Canadian Samantha Rapoport, tackles the NFL’s gender imbalance (USA/Canada)
The NFL is making it a priority to get more women employed in football, and a Canadian woman is leading its efforts.
When Samantha Rapoport first applied for an internship with the NFL in 2003, the McGill University student had no connections in the sport outside of the women with whom she played tackle football.
So the student of kinesiology and business management put her heart and soul into her application, and then packaged it along with a football and a message: “What other quarterback could accurately deliver a football 386 miles?”
Rapoport got her foot in the door at the NFL’s New York headquarters some 15 years ago, and today she is directing the league’s initiatives to identify qualified female candidates and open more pathways for them to work in the sport. She’s partnering with leaders throughout football, including the CFL.
The NFL has long had many women working on the business side – women hold 33 per cent of all front-office positions across the NFL, including 14 who are either principal owners or own a stake in one of its franchises. But there are still very few working in areas such as coaching, scouting, officiating and team operations.
“What we’re trying to accomplish is to flood the football-operations pipeline with qualified women in all levels of football,” said Rapoport, who is now the NFL’s director of development.

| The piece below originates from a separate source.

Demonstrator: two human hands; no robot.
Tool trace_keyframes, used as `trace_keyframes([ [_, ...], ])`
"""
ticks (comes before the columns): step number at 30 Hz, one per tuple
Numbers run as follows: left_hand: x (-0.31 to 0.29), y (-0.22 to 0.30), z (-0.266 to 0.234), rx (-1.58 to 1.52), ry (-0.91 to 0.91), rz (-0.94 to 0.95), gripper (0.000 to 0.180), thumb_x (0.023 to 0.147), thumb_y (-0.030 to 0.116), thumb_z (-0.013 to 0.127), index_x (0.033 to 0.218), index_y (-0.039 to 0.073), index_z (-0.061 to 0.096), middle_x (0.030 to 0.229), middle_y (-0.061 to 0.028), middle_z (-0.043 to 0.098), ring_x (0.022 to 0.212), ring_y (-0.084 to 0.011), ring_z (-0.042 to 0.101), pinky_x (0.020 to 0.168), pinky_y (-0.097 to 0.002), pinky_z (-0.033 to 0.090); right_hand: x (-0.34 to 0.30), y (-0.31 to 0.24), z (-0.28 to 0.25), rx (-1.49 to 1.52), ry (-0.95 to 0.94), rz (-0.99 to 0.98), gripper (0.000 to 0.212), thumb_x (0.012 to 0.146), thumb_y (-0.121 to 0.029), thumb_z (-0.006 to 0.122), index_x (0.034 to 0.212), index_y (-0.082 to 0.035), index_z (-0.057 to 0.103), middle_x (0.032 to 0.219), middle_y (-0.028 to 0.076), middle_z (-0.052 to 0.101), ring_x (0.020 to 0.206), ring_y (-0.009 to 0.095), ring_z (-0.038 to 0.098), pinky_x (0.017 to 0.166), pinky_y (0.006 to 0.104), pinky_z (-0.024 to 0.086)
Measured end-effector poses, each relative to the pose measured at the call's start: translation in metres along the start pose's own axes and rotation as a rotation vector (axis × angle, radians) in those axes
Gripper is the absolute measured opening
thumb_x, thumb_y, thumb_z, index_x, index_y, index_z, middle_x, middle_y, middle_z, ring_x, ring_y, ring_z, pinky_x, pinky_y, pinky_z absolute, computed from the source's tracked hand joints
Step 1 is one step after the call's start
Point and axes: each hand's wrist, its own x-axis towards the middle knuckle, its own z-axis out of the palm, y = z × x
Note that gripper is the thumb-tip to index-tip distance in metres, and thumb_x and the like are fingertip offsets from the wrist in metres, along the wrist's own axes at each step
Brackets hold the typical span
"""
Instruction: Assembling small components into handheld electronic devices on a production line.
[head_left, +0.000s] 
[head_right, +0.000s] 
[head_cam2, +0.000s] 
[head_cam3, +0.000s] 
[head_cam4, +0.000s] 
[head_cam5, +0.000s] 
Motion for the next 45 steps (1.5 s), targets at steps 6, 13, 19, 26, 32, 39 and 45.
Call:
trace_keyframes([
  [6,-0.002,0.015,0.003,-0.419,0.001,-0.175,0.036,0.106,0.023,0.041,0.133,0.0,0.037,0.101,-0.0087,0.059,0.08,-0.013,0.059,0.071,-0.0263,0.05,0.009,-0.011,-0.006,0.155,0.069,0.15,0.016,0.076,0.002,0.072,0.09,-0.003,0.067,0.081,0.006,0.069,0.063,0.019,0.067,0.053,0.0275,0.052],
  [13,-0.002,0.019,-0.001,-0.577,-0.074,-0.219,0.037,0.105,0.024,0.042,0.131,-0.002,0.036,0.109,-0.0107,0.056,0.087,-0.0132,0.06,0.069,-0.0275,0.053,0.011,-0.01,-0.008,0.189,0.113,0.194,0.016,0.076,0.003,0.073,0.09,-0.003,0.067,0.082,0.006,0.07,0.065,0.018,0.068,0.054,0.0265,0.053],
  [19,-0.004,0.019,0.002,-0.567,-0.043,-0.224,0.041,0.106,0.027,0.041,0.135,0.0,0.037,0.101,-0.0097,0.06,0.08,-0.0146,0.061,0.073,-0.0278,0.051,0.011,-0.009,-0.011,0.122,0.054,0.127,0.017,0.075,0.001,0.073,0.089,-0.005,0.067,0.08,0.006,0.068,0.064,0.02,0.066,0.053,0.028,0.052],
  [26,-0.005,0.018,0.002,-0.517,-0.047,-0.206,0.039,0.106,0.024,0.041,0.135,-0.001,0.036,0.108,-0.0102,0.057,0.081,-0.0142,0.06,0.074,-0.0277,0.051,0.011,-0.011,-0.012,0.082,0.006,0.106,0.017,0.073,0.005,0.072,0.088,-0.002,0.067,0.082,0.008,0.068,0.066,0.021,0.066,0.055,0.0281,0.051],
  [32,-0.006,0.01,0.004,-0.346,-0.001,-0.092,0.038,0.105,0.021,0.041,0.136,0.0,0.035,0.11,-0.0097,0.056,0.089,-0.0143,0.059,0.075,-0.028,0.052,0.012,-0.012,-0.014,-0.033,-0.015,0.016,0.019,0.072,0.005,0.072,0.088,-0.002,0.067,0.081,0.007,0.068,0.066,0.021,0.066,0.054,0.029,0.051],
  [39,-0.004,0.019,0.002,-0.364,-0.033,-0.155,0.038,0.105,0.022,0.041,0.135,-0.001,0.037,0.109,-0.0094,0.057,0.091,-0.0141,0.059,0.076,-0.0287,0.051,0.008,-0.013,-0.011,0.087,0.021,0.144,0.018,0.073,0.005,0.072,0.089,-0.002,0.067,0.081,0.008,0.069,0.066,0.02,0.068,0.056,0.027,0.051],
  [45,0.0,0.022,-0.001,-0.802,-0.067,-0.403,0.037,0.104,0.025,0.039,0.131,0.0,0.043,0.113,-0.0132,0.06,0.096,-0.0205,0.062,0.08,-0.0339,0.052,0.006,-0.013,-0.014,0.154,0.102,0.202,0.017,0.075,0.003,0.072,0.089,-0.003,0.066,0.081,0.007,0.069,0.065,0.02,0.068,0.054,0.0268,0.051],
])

Toward that goal, Rapoport is fresh off organizing the second NFL Women’s Careers in Football Forum, held in Orlando during Pro Bowl weekend. From a pool of 400 female applicants, 50 women representing five countries were selected for the event, including four Canadians with experience in tackle football. It was an intensive weekend of learning and networking with employers from the NFL, CFL, college and high-school football programs.